Mathematical chaos has been a hot topic in recent years. If you have seen Jurassic Park, you probably know a little about it already. Chaos is a property of some deterministic systems. A deterministic system is one in which future states depend strictly on the current conditions. They can be modelled by dynamical systems. Historically the idea has been that all processes ocurring in the universe are deterministic, and that if we knew enough of the rules governing the behavior of the universe and had measurements about its current state we could predict what would happen in the future. These ideas have been applied with a great deal of success to falling objects, tide prediction, and many other systems. However, there have always been things which we have never been able to predict, things such as the weather. This was written off for a long time as being due to our incomplete knowledge of the system. With the development of chaos however, a new idea has emerged.

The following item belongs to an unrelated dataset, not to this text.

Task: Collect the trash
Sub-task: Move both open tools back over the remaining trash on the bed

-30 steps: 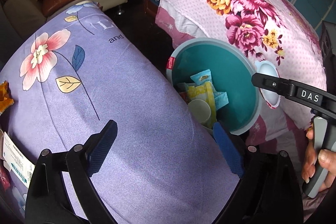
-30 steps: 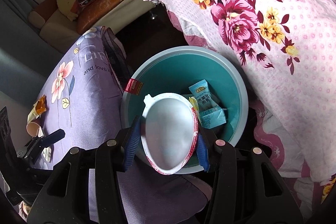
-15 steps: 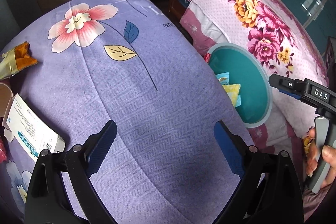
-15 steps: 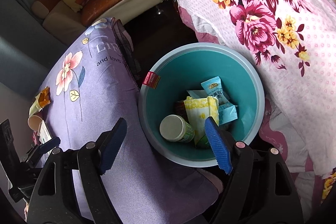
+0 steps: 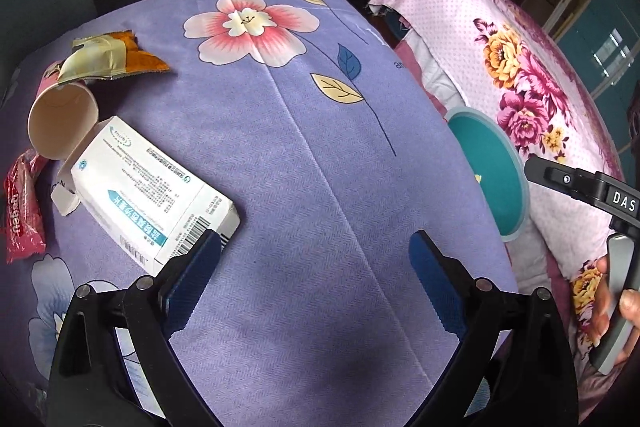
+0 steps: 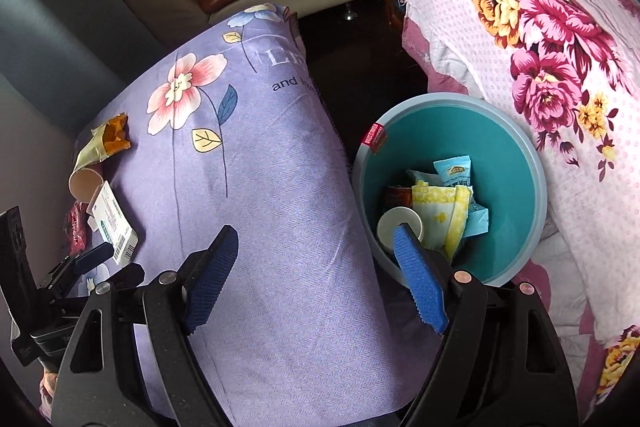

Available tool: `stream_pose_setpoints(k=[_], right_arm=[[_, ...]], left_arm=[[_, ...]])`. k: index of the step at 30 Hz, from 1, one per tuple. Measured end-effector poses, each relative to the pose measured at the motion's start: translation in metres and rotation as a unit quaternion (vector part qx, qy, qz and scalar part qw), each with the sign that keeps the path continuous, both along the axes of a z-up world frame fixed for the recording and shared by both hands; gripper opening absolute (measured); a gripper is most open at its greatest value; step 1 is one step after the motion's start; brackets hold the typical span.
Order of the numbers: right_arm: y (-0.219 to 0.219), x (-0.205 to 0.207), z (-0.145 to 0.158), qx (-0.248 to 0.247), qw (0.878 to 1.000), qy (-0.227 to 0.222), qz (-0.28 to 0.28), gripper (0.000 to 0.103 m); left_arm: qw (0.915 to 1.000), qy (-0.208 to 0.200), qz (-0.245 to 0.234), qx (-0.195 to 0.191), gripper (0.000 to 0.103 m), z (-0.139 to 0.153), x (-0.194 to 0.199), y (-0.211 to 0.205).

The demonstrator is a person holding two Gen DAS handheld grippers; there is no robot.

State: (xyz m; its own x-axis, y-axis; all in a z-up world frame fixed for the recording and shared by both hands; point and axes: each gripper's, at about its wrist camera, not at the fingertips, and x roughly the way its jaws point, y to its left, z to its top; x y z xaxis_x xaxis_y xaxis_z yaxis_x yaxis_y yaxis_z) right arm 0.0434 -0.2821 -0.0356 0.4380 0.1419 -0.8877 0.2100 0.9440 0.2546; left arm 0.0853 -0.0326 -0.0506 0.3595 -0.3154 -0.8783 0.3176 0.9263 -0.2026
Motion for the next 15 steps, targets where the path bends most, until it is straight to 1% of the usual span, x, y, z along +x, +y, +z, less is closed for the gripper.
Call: stream_pose_setpoints(k=[7, 9, 15], right_arm=[[0.056, 0.014, 0.007, -0.016, 0.998, 0.007, 0.058, 0.077], [0.072, 0.018, 0.008, -0.021, 0.997, 0.008, 0.075, 0.079], [0.116, 0.03, 0.007, -0.038, 0.991, 0.019, 0.123, 0.08]], left_arm=[[0.9991, -0.008, 0.041, -0.002, 0.095, 0.007, -0.003, 0.053], [0.9986, -0.009, 0.052, -0.002, 0.096, 0.007, -0.004, 0.065], [0.9965, -0.009, 0.082, -0.007, 0.096, 0.006, -0.006, 0.105]])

The essence of chaos is something called sensitive dependence on initial conditions. For the systems in which our ability to make predictions has been good, only a reasonable approximation of the inital state is neccessary for prediction. The paths, or orbits, of inital conditions which are nearby to one another stay close together. A reasonable approximation of the current state yeilds a reasonable approximation of the future state. With sensitive dependence, this is not the case. In a system which exhibits sensitive dependence on initial conditions, reasonable approximations of the initial state do not provide reasonable approximations of the future state. The orbits of nearby initial conditions diverge until one can no longer discern any indication that they were once similar to one another. In order to make useful long term predictions in such a system, one needs measurements of initial conditions with infinite accuracy, which are impossible to obtain. This means that systems with a deterministic underpinning can generate behavior which seems random and unpredictable. A good example of such a system is the logistic map

The idea of deterministic chaos did not come to full fruition until after the advent of the computer, which could be used to model systems which were previously unapproachable by traditional methods. One of the most common methods of modelling a system is by way of a phase space diagram. A phase space diagram is a diagram created by plotting the various dependent variables of a system against one another. For example, one could create a phase space diagram by plotting a moving object's position versus its velocity in two dimensions, or even by plotting its position vs. velocity vs. acceleration in three dimensions. The end result is something that looks like a single point moving along a path through space (this is the orbit that I spoke of earlier). This orbit can do several things: it can settle down to one point and stop, it can travel around in a circle, it can exhibit behavior which is predictable but not quite repetitive. It can also behave chaotically by travelling unpredictably on a path within a certain region of space, known as a chaotic attractor. Chaotic attractors can take may forms, but they all fall into a category of objects known as fractals.